There is not a little justice in this contention. How-ever the city may have been “shaken down” in the past, by corrupt politicians, the quake did no such thing. All the damage done by the actual trembling of the ground might have been repaired at a cost of a few millions, had not the quake started the fire and at the same time destroyed the means of fighting it. Baedeker, always conservative, estimates the fire loss at three hundred and fifty millions..

Furthermore, it is contended in San Francisco that the city is not actually in the earthquake belt. Scientists have examined the earthquake’s fault-line, and have declared that it comes down the coast to a point some miles north of the city, where it obligingly heads out to sea, passing around San Francisco, and coming ashore again far to the south.

While, to my mind, this seems to indicate an extraordinary degree of good-nature on the part of an earthquake, I have come, through a negative course of reasoning, to accept it as true. For it so happens that I have discussed literature with a considerable number of scientific men, and I cannot but conclude from the experience that they must know an enormous amount about other matters. Therefore, on earthquakes, I am bound entirely by their decisions, and I believe that all well-ordered earthquakes will be so bound, and that the only chance of future trouble from this source, in San Francisco, might arise through a visit from some irresponsible, renegade quake which was not a member of the regular organization.

As to San Francisco’s “touchiness” upon the subject there is this much more to be said. A cow is rumored to have kicked over a lamp and started the Chicago Fire. An earthquake kicked over a building and started the San Francisco Fire.
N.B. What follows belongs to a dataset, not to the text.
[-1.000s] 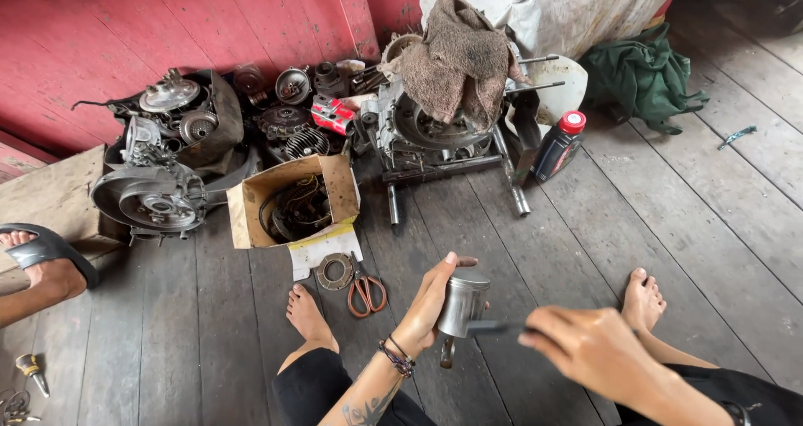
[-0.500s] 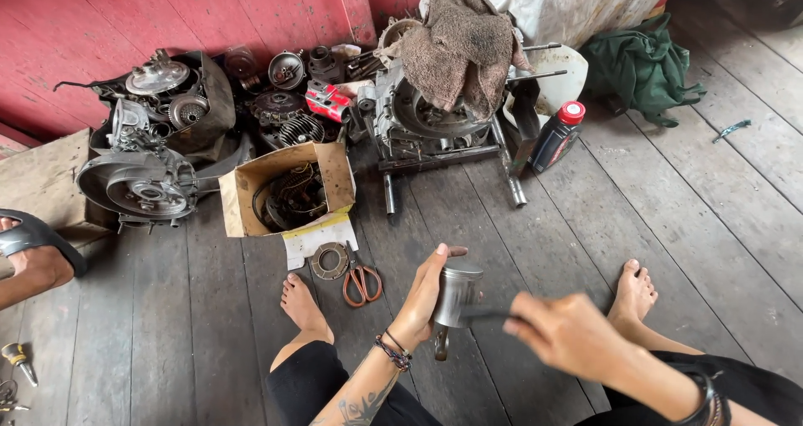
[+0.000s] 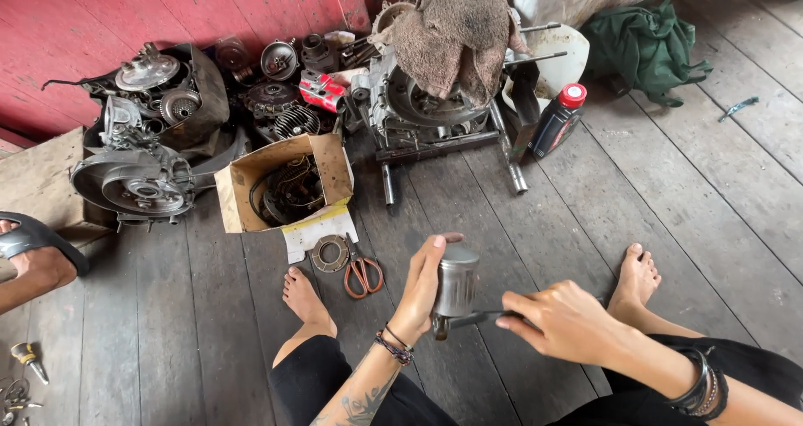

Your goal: Cleaning a motorcycle piston and connecting rod using a small brush to remove carbon and grime.

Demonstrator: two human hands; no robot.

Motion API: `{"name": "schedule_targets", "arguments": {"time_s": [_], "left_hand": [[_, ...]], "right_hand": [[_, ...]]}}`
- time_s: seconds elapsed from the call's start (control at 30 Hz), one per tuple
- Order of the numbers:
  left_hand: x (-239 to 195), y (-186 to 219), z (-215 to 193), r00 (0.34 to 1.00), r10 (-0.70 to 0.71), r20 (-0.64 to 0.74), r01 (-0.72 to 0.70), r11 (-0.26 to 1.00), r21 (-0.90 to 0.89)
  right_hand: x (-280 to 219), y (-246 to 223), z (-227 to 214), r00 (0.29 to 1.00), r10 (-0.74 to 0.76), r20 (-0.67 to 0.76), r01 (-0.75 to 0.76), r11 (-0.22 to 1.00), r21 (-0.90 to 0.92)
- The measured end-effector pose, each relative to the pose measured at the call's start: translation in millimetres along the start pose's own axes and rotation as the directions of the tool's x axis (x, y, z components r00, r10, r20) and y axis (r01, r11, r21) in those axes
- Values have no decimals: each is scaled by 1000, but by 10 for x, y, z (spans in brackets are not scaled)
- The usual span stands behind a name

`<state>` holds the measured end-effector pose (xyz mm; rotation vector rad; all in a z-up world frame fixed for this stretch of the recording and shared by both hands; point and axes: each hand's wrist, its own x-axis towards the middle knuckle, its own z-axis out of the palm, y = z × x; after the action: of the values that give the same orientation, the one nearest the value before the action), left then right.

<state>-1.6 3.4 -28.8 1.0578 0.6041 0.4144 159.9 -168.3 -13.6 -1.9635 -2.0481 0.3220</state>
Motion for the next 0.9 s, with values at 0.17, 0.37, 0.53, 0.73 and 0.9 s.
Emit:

People do not refer to the Chicago Fire as the “Cow.” Why then should they refer to the San Francisco Fire as the “Earthquake”? That is the way they reason at the Golden Gate. But however that may be, the important fact is this: the Chicago Fire taught that city a lesson. When Chicago was rebuilt in brick and stone, instead of wood, another cow could kick over another lamp without endangering the whole town. The same story is repeated in San Francisco. The city has been magnificently reconstructed. Another quake might kick over another building, but the city would not go as it did before, because, aside from the fact that the main part of it is now unburnable, as nearly as that may be said of any group of buildings, the most elaborate system of fire-protection has been installed, so that if, in future, water connections are broken at one point, or two points, or several points, there will still be plenty of water from other sources.

As an outsider, in love with San Francisco, who has yet had the temerity to mention the forbidden word, I may perhaps venture a little farther and suggest that it is time for sensitiveness over the word “earthquake” to cease.

Let us use what word we like: the fact remains that the disaster brought out magnificent qualities in San Francisco’s people; they were victorious over it; they have fortified themselves against a repetition of it; they transformed catastrophe into opportunity. Already, I think, many San Franciscans understand that the cataclysm was not an unmixed evil, and I believe that, strange though it may seem, there will presently come a time when, for all their half-melancholy “before the fire” talk, they will admit that on the whole it was a good thing. For it is granted to but few cities and few men to really begin life anew.